OLED-INFO noted earlier this month that the company reassigned 500 engineers who were working on large-sized QD-OLED panels, to its small-medium QD-OLED business unit. Samsung Display explained the move, saying it needs to boost its competitiveness in the market for smaller displays, and that may be true. But it also means it considers the large-sized QD-OLED panel business a lower priority.

Technical Challenges

It should also be pointed out that Samsung hasn’t committed to expanding QD-OLED production since its first major expansion in late 2022. It isn’t clear why, but OLED-INFO points to some technical challenges as a possible reason. It explains that QD-OLED panels have quite a complicated structure that’s reliant on blue-emitters covered with quantum dots for color conversion. The process of depositing QDs on these blue OLED emitters is exceptionally difficult, with Samsung Display previously revealing it has struggled with limitations in deposition density.

This reliance on blue emitters has been seen by analysts as a vulnerability for the company, as the industry is yet to develop highly efficient blue emitters. So instead, Samsung’s approach involves stacking three blue OLED emitter layers on top of each other, which makes the manufacturing process much more complicated than it should be.


The company seemed to have placed its hopes in UDC, which has designed a superior, more efficient blue OLED emitter. But although UDC had originally aimed to make those blue emitters available this year, the latest reports say their introduction has been delayed until at least the second half of next year. Those emitters will also have shorter lifetimes than expected. All of this means Samsung Display has to delay the introduction of a single Blue emitter layer for its QD-OLED tech.

Business Pressures

It has also been suggested Samsung Electronics, which is a different entity to Samsung Display, is not that keen on QD-OLED. Prior to QD-OLEDs launch, it was said that Samsung Electronics originally resisted buying QD-OLED panels for its own TVs, and although it was later convinced to do so, it has recently signed a multi-million dollar contract with LG Display to procure WRGB OLED panels. In addition, Samsung has always declined to specify its QD-OLED TVs as such, instead referring to them simply as “OLED” TVs.

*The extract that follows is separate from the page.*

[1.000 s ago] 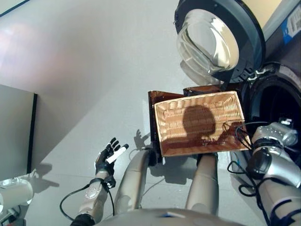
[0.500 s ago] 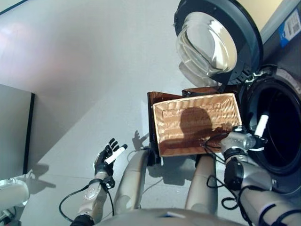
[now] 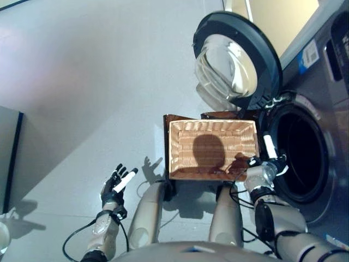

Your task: Pick up the clothes and place them into the washing machine

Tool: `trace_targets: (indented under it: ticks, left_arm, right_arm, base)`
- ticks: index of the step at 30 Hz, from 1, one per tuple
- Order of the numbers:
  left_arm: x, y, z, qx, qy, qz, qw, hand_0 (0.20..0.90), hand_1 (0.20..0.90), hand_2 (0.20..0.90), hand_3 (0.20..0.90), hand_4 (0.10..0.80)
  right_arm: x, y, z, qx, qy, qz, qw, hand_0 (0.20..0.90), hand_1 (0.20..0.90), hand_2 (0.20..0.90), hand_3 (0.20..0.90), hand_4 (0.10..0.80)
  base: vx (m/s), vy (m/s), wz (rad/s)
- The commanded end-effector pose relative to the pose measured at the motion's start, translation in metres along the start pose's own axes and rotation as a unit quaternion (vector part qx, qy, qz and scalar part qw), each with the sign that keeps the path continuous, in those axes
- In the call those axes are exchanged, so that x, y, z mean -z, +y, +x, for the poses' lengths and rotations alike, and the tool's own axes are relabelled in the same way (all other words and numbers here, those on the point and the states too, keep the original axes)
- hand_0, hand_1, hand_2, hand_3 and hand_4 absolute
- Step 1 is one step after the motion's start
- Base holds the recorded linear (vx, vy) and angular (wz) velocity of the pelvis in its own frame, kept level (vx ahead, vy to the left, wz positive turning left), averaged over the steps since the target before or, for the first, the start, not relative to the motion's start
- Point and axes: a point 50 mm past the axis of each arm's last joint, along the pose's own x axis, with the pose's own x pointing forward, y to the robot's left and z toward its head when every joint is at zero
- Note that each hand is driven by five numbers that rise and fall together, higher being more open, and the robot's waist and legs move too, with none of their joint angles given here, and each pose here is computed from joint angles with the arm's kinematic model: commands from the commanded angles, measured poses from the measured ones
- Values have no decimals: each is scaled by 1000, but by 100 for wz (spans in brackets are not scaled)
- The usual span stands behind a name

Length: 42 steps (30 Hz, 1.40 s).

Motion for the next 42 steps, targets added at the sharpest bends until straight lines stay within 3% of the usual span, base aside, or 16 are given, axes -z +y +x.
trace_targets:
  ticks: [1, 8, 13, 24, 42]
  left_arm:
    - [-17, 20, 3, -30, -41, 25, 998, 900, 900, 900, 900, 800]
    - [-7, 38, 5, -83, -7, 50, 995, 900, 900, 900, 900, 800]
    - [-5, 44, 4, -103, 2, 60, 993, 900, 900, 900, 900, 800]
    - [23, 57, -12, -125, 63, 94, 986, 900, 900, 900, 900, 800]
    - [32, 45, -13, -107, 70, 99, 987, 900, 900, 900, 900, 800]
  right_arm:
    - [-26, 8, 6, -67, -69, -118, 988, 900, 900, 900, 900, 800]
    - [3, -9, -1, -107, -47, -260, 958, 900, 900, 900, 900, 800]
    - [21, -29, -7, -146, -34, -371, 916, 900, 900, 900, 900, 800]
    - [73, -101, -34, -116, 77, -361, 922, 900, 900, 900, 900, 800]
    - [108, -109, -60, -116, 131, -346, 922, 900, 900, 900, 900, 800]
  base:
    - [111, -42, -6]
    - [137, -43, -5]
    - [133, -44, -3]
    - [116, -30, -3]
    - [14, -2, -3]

Another problem for Samsung Display is that it has struggled to find customers for its QD-OLED panels besides Samsung itself and Sony. Moreover, there are strong suggestions that QD-OLED will no longer be used in Sony’s flagship TVs this year, giving way to Mini-LED.

Samsung Display has seen more success in the QD-OLED monitor business, but it’s expecting to face much stiffer competition in this area. Its major display making competitors, including BOE, LGD, TCL, CSOT and others, are all racing to build 8.6-Gen AMOLED production lines that will likely manufacture WRGB OLED panels in large numbers, decreasing the costs of those products and putting more pressure on QD-OLED.

It’s not clear if Samsung Display will decide to give up on QD-OLED just yet, but the signs don’t look great. For instance, the company has made no further investment in the technology since it last committed to expanding production in late 2022. Moreover, the company has stated in the past that it only ever saw QD-OLED as a kind of interim premium display technology for large-sized panels, as it believes its real future lies in MicroLED, although that tech is still some years away from being truly commercialized.

OLED-INFO speculates that Samsung Display won’t halt its QD-OLED business yet, but it’s unlikely to make any more significant investments in it, meaning production will likely stay at the same level. Moreover, with LG Display continuing to advance its research into WRGB OLED, that technology may quickly supersede QD-OLED and accelerate its final demise.